Il viaggio comportava un avanzare a fatica, il cogliere una molteplicità di sguardi, lo stupirsi e l’essere partecipi di una cultura nomadica che oramai la nostra cultura ha messo al bando ed ostracizzato.

Eppure l’universo antico era molto più variegato e complesso di quanto tendiamo a pensare: era estremamente faticoso e pericoloso spostarsi, ma le commistioni, le mescolanze e le ibridazioni erano più frequenti e diffuse, e la vita si compiva e si conquistava sulla strada.

Pensiamo solo al fatto che Marco Polo era un mercante che divenne anche ambasciatore. Non parlava molto bene l’italiano, mentre probabilmente conosceva il persiano e il cinese. Le sue memorie furono scritte da un compilatore che redasse “Il Milione” in antico francese, non in italiano.

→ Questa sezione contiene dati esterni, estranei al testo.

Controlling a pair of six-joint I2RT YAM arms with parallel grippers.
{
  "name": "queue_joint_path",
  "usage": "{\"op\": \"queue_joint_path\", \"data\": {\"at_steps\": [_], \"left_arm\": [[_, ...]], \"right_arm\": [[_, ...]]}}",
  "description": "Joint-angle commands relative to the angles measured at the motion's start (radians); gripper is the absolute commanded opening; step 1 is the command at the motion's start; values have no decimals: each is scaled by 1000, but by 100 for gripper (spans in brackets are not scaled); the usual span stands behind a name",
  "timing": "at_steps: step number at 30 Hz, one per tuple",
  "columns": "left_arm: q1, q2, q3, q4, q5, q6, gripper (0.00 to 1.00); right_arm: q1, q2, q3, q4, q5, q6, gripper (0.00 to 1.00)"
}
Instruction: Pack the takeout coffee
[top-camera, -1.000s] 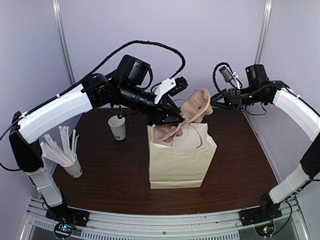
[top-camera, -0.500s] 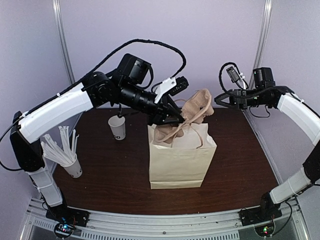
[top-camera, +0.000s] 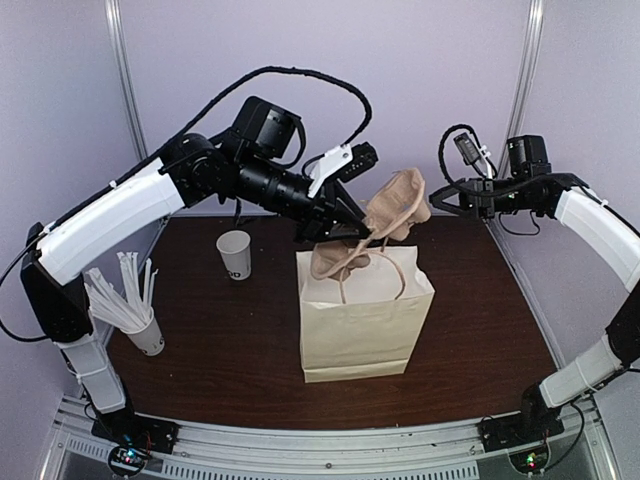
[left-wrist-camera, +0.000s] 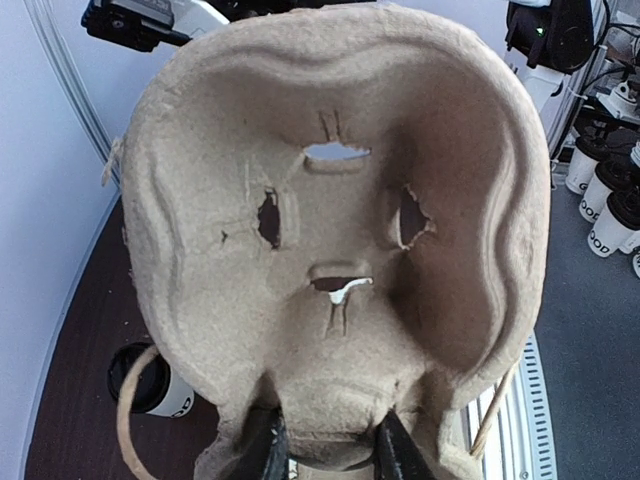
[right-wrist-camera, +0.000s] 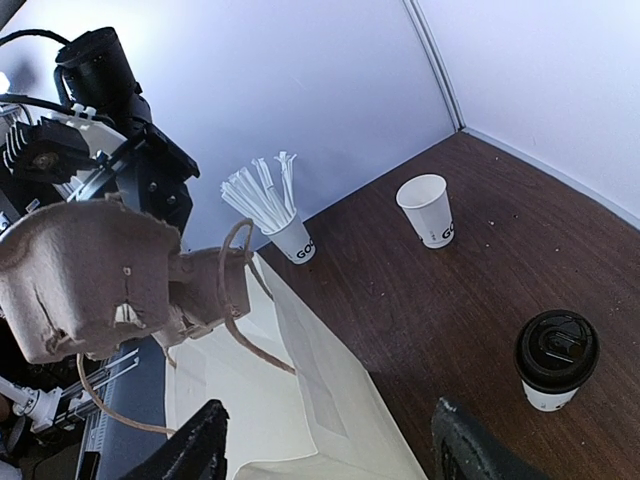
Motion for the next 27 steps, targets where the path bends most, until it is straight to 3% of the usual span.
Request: {"op": "queue_joint_path", "data": {"at_steps": [1, 12, 27], "left_arm": [[-5, 20, -9, 28, 40, -14, 22], [-5, 58, -27, -25, 23, 7, 22], [-63, 116, 33, -318, -240, 25, 21]], "right_arm": [[-12, -23, -14, 15, -18, 3, 70], [-13, -26, -40, 32, -17, 4, 70], [-15, 0, -52, 24, -27, -21, 70]]}}
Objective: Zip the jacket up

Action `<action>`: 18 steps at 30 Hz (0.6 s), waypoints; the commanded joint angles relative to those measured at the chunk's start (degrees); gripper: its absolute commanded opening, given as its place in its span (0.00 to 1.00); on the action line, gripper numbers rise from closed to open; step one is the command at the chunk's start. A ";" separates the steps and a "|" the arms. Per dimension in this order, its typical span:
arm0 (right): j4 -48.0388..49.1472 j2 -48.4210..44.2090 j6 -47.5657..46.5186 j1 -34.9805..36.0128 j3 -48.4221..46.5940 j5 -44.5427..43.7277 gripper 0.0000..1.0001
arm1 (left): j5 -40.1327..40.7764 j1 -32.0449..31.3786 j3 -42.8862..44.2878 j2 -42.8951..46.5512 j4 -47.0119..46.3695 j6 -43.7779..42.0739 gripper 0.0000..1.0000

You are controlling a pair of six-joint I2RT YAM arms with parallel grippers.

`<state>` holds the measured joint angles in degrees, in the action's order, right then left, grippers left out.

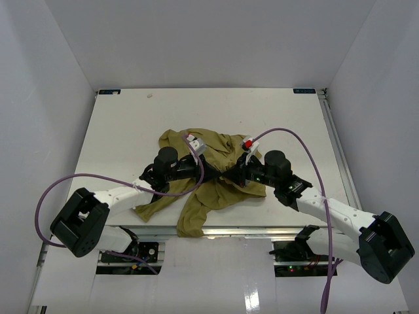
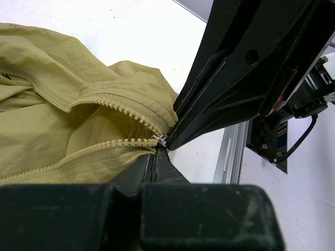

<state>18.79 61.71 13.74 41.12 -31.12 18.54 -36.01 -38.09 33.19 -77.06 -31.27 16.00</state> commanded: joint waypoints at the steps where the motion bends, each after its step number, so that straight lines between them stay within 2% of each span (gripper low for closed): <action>1: 6.63 -1.17 0.74 -0.09 -4.87 -1.29 0.08 | -2.65 -0.76 0.57 1.14 3.10 -1.53 0.00; 8: 0.29 -1.41 -0.90 -0.47 -7.05 2.69 0.08 | -1.56 -0.81 0.74 1.46 4.36 -2.19 0.00; 13: -1.43 -1.85 -0.56 -0.43 -6.42 3.88 0.26 | -1.34 -0.85 0.65 1.12 3.49 -1.60 0.00; 18: -2.66 -2.35 0.04 -0.43 -5.46 2.23 0.29 | -1.34 -0.85 0.65 1.08 3.25 -1.43 0.00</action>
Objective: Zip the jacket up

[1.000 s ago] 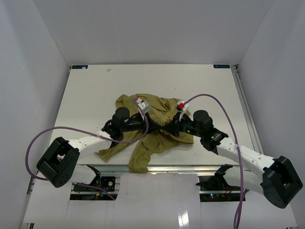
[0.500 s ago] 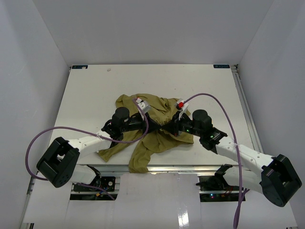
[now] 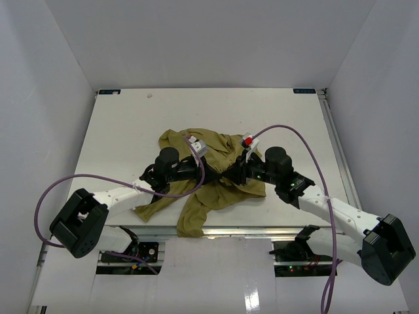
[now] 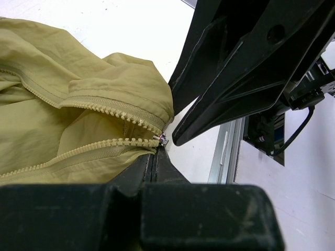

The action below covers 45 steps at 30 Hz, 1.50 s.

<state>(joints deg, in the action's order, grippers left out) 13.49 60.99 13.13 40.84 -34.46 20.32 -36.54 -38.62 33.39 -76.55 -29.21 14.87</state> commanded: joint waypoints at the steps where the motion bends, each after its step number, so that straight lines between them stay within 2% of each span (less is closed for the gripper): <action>1: 2.59 -1.66 0.79 -0.15 -1.90 0.31 0.30 | -0.83 -0.32 0.45 0.62 1.07 -0.18 0.00; 10: 2.08 -2.03 0.81 -0.06 -0.07 -1.73 0.26 | -1.17 -0.30 0.45 0.53 0.75 0.00 0.00; 18: 0.16 -4.46 1.04 -0.12 0.82 -2.74 0.41 | -1.34 -0.32 0.36 0.53 0.63 0.26 0.00; 25: -2.85 -7.11 2.07 0.03 1.59 -5.01 0.43 | -1.52 -0.32 0.28 0.70 0.38 0.51 0.00; 28: -4.05 -7.55 2.27 -0.06 1.89 -5.57 0.39 | -1.61 -0.30 0.28 0.70 0.19 0.61 0.00; 33: -1.59 -6.14 2.18 0.02 2.65 -1.16 0.29 | -1.87 -0.23 0.11 0.69 -0.13 0.86 0.00; 45: 1.83 -1.00 -0.14 0.22 1.97 0.92 0.29 | -2.22 -0.32 0.45 0.79 0.05 0.95 0.00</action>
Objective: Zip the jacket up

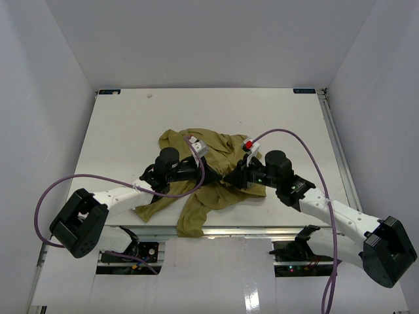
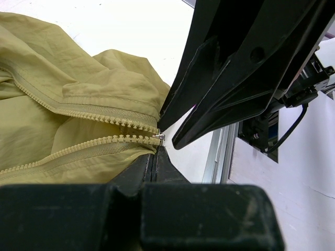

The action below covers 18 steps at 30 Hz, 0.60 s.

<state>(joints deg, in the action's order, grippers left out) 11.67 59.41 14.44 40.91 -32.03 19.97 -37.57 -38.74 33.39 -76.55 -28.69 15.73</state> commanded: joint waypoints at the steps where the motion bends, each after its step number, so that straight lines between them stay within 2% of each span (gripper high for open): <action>1: 3.82 0.79 -1.52 0.22 -0.31 1.48 0.29 | -1.19 -0.19 0.45 0.79 -0.41 0.10 0.00; 18: 7.22 1.85 -2.24 0.39 1.52 3.06 0.32 | -1.46 -0.18 0.21 0.97 -0.84 0.45 0.00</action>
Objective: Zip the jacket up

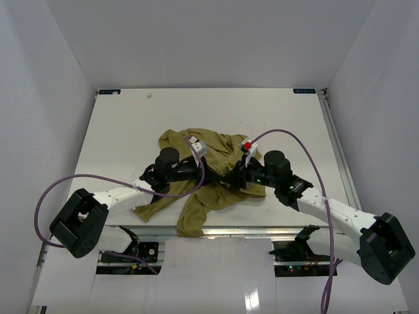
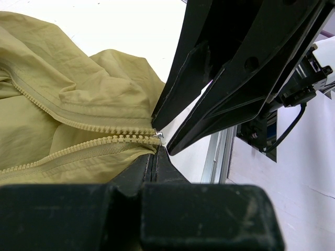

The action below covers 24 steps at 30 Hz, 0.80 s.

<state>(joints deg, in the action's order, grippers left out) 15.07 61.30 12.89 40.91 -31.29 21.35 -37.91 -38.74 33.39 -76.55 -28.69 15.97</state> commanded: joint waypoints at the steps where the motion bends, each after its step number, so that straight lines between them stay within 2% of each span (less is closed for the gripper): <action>1: 3.82 -0.09 -0.67 0.40 0.84 1.68 0.32 | -1.11 -0.19 0.24 1.02 -0.84 0.21 0.00; 6: 3.99 0.22 -0.93 0.40 0.97 1.67 0.27 | -1.20 -0.11 0.19 1.14 -1.01 0.21 0.00; 11: 3.75 0.25 -0.53 0.72 0.96 0.35 0.08 | -1.04 -0.13 0.10 1.08 -0.93 0.21 0.00; 19: 2.45 -3.22 1.23 0.67 -1.06 -0.61 0.08 | 0.01 -0.12 0.12 0.80 0.29 -1.18 0.00; 24: 2.06 -2.11 2.20 0.67 -4.38 -0.27 0.08 | 0.19 -0.19 0.10 0.63 0.25 -1.32 0.00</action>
<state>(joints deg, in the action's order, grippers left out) 14.26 59.35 13.67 41.36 -30.72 21.15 -37.54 -38.72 33.39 -76.55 -28.89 15.51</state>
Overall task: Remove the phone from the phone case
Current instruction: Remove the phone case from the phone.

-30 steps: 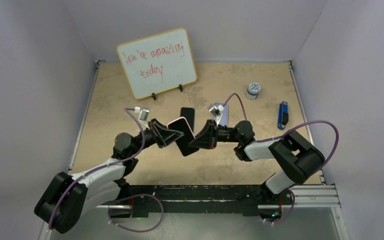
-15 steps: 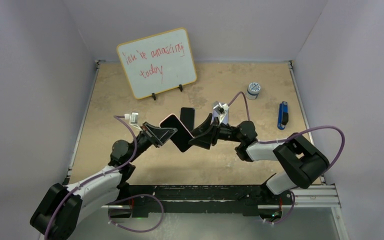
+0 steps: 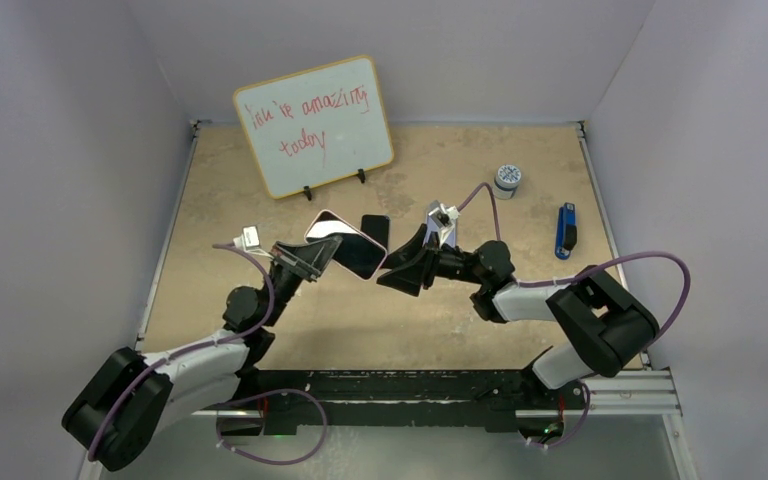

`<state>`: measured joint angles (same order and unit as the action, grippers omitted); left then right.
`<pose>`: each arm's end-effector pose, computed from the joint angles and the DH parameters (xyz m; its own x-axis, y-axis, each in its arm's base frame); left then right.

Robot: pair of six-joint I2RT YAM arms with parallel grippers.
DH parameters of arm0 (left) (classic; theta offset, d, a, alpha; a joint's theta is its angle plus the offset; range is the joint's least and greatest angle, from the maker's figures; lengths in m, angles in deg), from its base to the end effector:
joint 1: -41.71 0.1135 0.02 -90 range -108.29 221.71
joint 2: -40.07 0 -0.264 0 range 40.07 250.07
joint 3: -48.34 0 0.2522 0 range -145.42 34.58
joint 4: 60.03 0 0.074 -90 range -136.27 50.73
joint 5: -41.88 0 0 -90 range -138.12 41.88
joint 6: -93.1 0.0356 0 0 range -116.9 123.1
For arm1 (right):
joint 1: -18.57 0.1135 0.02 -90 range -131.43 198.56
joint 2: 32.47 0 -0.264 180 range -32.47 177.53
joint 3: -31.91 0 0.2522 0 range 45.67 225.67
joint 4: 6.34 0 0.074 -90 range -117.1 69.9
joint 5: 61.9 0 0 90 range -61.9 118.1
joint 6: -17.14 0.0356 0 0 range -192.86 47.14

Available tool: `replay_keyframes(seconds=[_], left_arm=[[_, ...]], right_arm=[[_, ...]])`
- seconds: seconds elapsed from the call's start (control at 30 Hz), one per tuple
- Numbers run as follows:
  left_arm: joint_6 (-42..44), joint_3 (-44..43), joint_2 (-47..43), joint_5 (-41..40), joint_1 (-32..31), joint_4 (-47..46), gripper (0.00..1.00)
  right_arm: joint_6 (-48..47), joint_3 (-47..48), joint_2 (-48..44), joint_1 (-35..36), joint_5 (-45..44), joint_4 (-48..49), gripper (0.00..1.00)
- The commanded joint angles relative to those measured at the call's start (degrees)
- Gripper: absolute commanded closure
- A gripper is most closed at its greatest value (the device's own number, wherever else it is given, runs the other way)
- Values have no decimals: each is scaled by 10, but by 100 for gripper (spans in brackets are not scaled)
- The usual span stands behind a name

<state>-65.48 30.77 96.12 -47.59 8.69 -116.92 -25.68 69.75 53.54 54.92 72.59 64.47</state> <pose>0.1457 -0.0951 0.2102 -0.4174 -0.8389 -0.3492 0.4482 0.1442 -0.8822 0.1959 0.1751 0.2272 -0.4815 0.2953 -0.8252 -0.8689 -0.0374 0.4936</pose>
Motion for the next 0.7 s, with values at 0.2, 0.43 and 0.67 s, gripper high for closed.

E Leone l’Africano non era un africano, ma un arabo nato a Granada, nel sud della Spagna, al tempo della Reconquista Cristiana della penisola iberica.

Questi viaggi, e ancor più la vita stessa degli esploratori, sono una testimonianza di quanto l’identità possa essere un dato variabile e una cultura possa essere una costruzione permeabile, impregnandosi di un altrove conquistato a fatica. E arricchendosi dell’altro da sé con la calma dell’osservatore, non sfiorandolo con la fretta di un giudice distratto.